DIRECTIONS: Reproduce all of the data that follows, character for character.
···
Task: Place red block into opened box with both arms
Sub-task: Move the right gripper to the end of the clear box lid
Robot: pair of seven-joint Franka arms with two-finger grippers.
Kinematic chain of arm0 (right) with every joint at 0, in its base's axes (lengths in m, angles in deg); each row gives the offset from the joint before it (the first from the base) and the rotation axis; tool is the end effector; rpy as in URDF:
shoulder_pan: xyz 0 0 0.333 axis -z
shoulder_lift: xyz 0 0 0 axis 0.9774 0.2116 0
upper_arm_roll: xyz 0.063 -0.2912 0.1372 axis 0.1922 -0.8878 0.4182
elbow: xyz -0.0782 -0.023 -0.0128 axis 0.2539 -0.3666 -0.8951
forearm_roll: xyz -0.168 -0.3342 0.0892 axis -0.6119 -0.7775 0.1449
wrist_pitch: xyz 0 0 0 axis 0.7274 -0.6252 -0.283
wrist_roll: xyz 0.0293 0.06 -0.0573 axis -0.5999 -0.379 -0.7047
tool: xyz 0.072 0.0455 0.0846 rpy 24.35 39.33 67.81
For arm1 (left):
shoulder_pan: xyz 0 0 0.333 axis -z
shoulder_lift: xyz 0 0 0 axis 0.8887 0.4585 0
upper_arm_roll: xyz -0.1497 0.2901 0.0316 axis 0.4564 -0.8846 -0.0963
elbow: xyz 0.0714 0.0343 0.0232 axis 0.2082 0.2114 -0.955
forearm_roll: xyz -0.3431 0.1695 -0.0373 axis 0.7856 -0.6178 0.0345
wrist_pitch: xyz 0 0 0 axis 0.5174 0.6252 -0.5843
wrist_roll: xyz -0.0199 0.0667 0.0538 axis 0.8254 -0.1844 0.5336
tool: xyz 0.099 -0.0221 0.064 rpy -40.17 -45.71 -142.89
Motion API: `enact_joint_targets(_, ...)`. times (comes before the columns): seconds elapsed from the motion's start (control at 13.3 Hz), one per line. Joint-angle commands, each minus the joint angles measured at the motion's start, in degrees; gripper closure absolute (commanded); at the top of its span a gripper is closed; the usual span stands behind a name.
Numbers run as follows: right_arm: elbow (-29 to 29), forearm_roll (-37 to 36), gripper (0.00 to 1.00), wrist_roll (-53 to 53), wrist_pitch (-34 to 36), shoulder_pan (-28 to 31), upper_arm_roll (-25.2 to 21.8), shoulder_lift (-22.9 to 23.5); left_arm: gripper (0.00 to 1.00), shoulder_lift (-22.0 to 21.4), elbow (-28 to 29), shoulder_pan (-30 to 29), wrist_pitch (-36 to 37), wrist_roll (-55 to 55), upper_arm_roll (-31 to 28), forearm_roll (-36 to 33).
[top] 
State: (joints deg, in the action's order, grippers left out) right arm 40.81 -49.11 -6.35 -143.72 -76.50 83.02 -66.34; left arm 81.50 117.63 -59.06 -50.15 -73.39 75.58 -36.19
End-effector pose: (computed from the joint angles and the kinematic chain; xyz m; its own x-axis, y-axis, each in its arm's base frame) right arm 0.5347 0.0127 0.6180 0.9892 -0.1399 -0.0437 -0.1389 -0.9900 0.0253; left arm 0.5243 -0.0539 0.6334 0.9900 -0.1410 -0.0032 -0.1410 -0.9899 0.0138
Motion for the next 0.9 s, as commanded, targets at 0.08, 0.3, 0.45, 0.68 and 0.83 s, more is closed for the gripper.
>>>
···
WRITTEN RESPONSE:
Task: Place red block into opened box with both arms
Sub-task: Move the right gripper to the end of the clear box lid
Robot: pair of seven-joint Franka arms with two-finger grippers.
Kinematic chain of arm0 (right) with every joint at 0, in its base's axes (lengths in m, angles in deg); each row gives the offset from the joint before it (the first from the base) and the rotation axis; tool is the end effector; rpy as in URDF:
shoulder_pan: xyz 0 0 0.333 axis -z
shoulder_lift: xyz 0 0 0 axis 0.9774 0.2116 0
upper_arm_roll: xyz 0.063 -0.2912 0.1372 axis 0.1922 -0.8878 0.4182
elbow: xyz -0.0782 -0.023 -0.0128 axis 0.2539 -0.3666 -0.8951
forearm_roll: xyz -0.168 -0.3342 0.0892 axis -0.6119 -0.7775 0.1449
wrist_pitch: xyz 0 0 0 axis 0.7274 -0.6252 -0.283
wrist_roll: xyz 0.0293 0.06 -0.0573 axis -0.5999 -0.379 -0.7047
tool: xyz 0.072 0.0455 0.0846 rpy 24.35 39.33 67.81
For arm1 (left):
shoulder_pan: xyz 0 0 0.333 axis -z
shoulder_lift: xyz 0 0 0 axis 0.8887 0.4585 0
upper_arm_roll: xyz -0.1497 0.2901 0.0316 axis 0.4564 -0.8846 -0.0963
elbow: xyz 0.0714 0.0343 0.0232 axis 0.2082 0.2114 -0.955
forearm_roll: xyz -0.3431 0.1695 -0.0373 axis 0.7856 -0.6178 0.0345
wrist_pitch: xyz 0 0 0 axis 0.5174 0.6252 -0.5843
wrist_roll: xyz -0.0199 0.0667 0.0538 axis 0.8254 -0.1844 0.5336
tool: xyz 0.099 -0.0221 0.064 rpy -40.17 -45.71 -142.89
Motion API: `enact_joint_targets(_, ...)`. times (comes before the columns): seconds elapsed from the motion's start (control at 13.3 Hz), one per line. Joint-angle commands, each minus the joint angles measured at the motion's start, in degrees; gripper closure absolute (commanded); at the top of its span a gripper is closed; the usual span stands behind a name.
Numbers run as follows: right_arm: elbow (-29 to 29), forearm_roll (-37 to 36), gripper (0.00 to 1.00), wrist_roll (-53 to 53), wrist_pitch (-34 to 36), shoulder_pan (-28 to 31), upper_arm_roll (-25.2 to 21.8), shoulder_lift (-22.9 to 23.5); left_arm: gripper (0.00 to 1.00), shoulder_lift (-22.0 to 21.4), elbow (-28 to 29), shoulder_pan (-30 to 29), wrist_pitch (-36 to 37), wrist_roll (-55 to 55), upper_arm_roll (-31 to 28), forearm_roll (-36 to 33).
[top] 
State: (joints deg, in the action's order, grippers left out) right arm 40.81 -49.11 -6.35 -143.72 -76.50 83.02 -66.34; left arm 81.50 117.63 -59.06 -50.15 -73.39 75.58 -36.19
End-effector pose: (computed from the joint angles and the kinematic chain; xyz m; its own x-axis, y-axis, each in its arm's base frame) right arm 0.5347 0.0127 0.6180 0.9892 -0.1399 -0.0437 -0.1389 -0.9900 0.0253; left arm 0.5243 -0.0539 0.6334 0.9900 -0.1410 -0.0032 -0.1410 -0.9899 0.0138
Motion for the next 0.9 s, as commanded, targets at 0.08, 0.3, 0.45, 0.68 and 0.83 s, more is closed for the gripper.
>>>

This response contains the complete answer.